One person killed or badly injured by guns every three days in London
“The people that we treat mainly have injuries to the limbs and to the torso because people with injuries to the head very rarely survive," he said.
“If the bullet from one of these low velocity guns hits the torso, it can literally go anywhere and do a significant amount of damage.
“We are seeing an increase in the use of low velocity weapons as whole, handguns, and we have seen a lot of shotgun injuries as well."
He told the Standard: “It used to be something we saw relatively infrequently but we have seen a 50 per cent increase in the number of gun injuries in the last 12 months, people of all ages, and not just at the times that you might expect to see them, Friday and Saturday nights, but throughout the week."
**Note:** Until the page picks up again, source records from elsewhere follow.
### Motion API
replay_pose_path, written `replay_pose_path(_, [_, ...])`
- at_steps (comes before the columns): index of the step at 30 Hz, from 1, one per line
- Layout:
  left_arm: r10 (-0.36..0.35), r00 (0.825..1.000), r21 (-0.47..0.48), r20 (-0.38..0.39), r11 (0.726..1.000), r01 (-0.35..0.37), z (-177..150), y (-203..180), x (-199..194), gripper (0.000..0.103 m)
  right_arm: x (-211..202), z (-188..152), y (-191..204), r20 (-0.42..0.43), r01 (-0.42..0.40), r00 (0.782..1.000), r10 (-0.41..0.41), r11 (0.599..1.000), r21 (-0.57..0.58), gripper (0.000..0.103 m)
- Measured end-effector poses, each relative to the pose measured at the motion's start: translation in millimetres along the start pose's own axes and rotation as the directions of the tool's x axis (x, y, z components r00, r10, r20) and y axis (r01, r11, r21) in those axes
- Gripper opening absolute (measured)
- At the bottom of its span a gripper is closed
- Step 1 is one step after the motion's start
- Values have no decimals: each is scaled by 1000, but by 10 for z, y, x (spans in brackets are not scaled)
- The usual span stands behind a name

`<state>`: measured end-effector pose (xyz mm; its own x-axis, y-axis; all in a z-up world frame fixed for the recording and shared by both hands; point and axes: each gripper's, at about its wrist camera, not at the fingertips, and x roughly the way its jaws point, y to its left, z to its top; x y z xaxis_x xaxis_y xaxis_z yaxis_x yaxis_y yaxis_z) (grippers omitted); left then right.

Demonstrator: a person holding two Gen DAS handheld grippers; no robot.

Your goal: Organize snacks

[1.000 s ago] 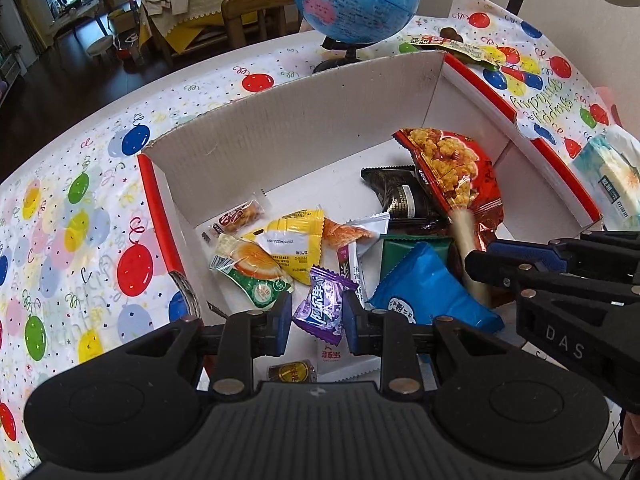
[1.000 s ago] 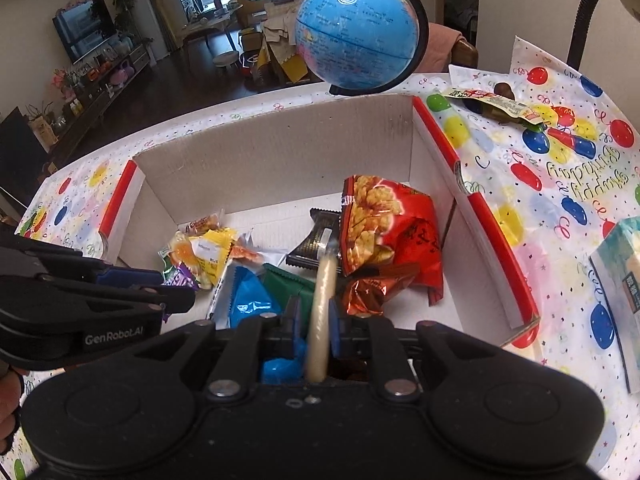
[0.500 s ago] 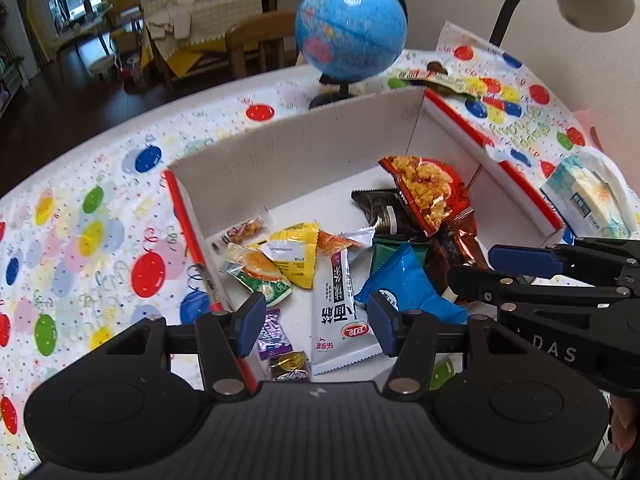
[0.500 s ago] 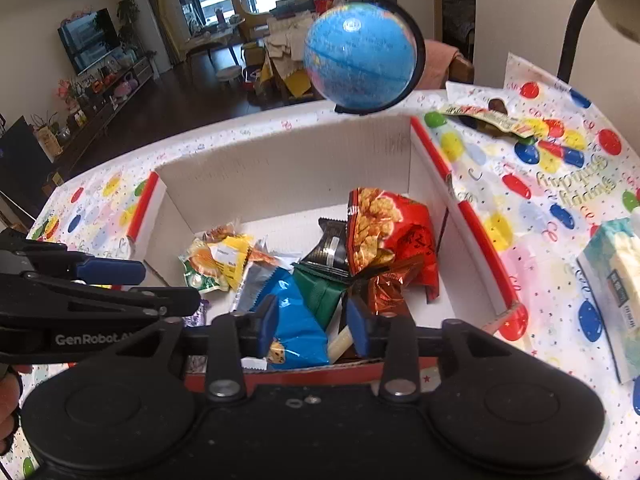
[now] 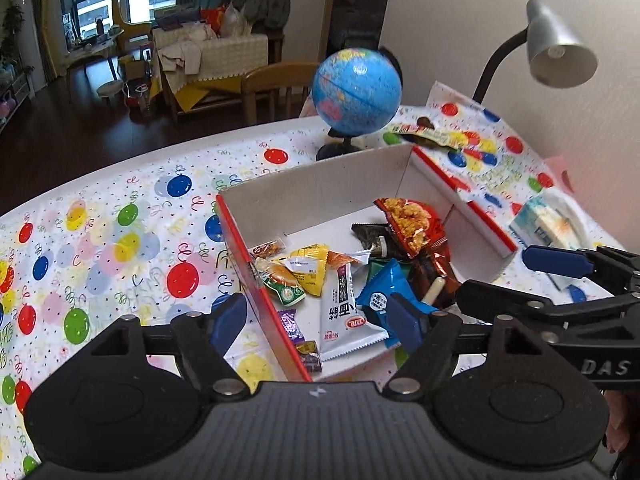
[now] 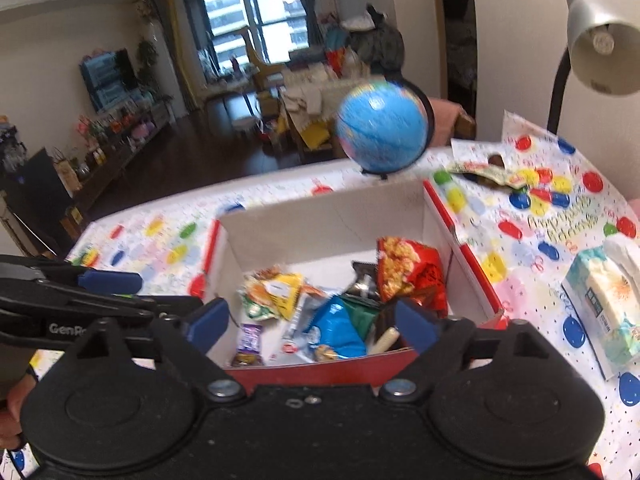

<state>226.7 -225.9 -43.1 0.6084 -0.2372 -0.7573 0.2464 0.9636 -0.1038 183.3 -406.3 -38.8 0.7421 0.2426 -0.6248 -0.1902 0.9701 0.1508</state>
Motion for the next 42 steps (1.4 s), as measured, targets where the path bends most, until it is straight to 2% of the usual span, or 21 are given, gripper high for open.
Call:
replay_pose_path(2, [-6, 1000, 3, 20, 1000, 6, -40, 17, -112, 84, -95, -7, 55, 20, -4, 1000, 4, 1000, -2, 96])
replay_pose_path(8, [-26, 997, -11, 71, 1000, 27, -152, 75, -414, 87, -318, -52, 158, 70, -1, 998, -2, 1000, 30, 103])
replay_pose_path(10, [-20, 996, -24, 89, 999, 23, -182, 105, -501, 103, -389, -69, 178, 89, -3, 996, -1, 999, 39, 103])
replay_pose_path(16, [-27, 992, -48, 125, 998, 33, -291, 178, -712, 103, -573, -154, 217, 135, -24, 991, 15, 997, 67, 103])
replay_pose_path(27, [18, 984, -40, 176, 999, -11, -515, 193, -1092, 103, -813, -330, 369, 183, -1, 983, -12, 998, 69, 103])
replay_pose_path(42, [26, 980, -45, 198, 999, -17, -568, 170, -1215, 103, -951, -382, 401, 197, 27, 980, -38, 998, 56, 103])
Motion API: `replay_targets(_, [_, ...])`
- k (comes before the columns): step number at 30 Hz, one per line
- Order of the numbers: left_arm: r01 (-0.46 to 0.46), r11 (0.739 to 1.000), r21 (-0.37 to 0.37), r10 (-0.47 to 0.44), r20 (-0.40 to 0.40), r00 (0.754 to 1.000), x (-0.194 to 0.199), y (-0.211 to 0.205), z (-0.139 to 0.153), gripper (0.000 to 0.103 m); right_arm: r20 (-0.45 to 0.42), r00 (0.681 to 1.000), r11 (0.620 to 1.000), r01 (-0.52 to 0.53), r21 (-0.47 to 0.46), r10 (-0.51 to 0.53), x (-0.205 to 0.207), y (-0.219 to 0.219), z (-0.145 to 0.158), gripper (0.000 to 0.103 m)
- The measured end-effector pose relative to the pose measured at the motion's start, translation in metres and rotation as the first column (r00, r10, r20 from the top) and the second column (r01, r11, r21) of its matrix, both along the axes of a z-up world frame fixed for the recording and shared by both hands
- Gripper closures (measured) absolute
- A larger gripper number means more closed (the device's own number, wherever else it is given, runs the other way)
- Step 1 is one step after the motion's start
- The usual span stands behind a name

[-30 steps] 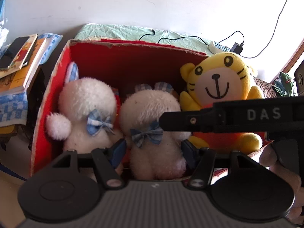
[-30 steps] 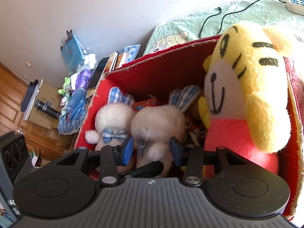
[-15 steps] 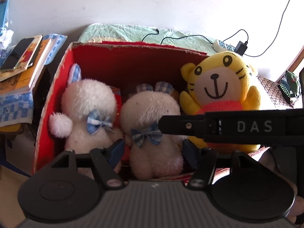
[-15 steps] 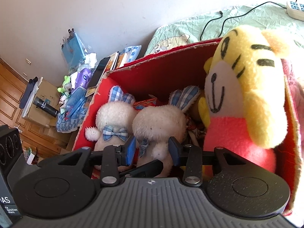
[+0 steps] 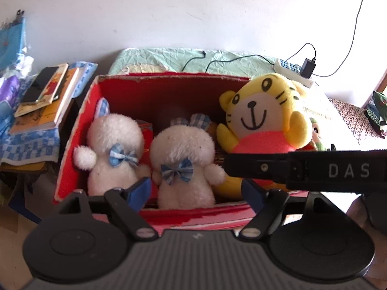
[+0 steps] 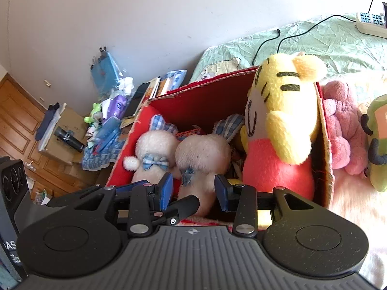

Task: Organize objects
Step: 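Lower the white plush into the box beside the bunny and open the right gripper, then withdraw the right gripper from the box toward the green bean plush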

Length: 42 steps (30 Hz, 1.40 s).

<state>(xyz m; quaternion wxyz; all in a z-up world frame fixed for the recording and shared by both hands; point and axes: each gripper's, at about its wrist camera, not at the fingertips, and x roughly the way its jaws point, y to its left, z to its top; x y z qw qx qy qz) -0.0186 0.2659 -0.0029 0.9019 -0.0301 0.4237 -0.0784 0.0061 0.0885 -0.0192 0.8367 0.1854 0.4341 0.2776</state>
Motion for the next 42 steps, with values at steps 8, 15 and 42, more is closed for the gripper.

He said he was also dealing with more injuries caused by “improvised” weapons, such as screwdrivers or acids and alkaline substances.
“People who have died from their injuries – the ones that make the headlines – are just the tip of the iceberg.”
He said there was a "perfect correlation" with most gun crimes taking place in more deprived parts of London.
He said: “The poorer members of society are being criminalised and marginalised and there is a greater availability of these weapons.
“The areas where we see these sorts of crimes correlate perfectly with the most deprived areas.”
However Mr Bew, who previously worked at the Royal London Hospital, says that people who have been shot have a far greater chance of survival than they used to, due to what he calls the “chain of survival”.
He praised the work of first responders, including passers-by, who help gun crime victims.
He said: “The chain of survival starts on the roadside with the police, who are often first on the scene and crucial in the savings of lives, through to the paramedics and the surgeons in hospital – at which point it may be that that person needs a blood transfusion and needs to be operated on immediately.
“We have educated members of the public about the importance of placing pressure on wounds.
“Because of this the chances of survival now are much greater than they were a few years ago.
“It is about understanding that it is not a single person who contributes to helping people survive.”
But Mr Bew, a co-founder of the Youth Violence Commission, a cross-party Parliamentary campaign to end youth violence in the UK, added: “Survival isn’t the only thing though; people who experience this sort of trauma often suffer life-changing injuries and require rehabilitation.
“Because we have really focused on keeping people alive with injuries from which they were dying before, there is no money to fund this.
“It is challenging because it is literally under-resourced.
“We now need to focus on getting them rehabilitated into society and getting them to live their lives.”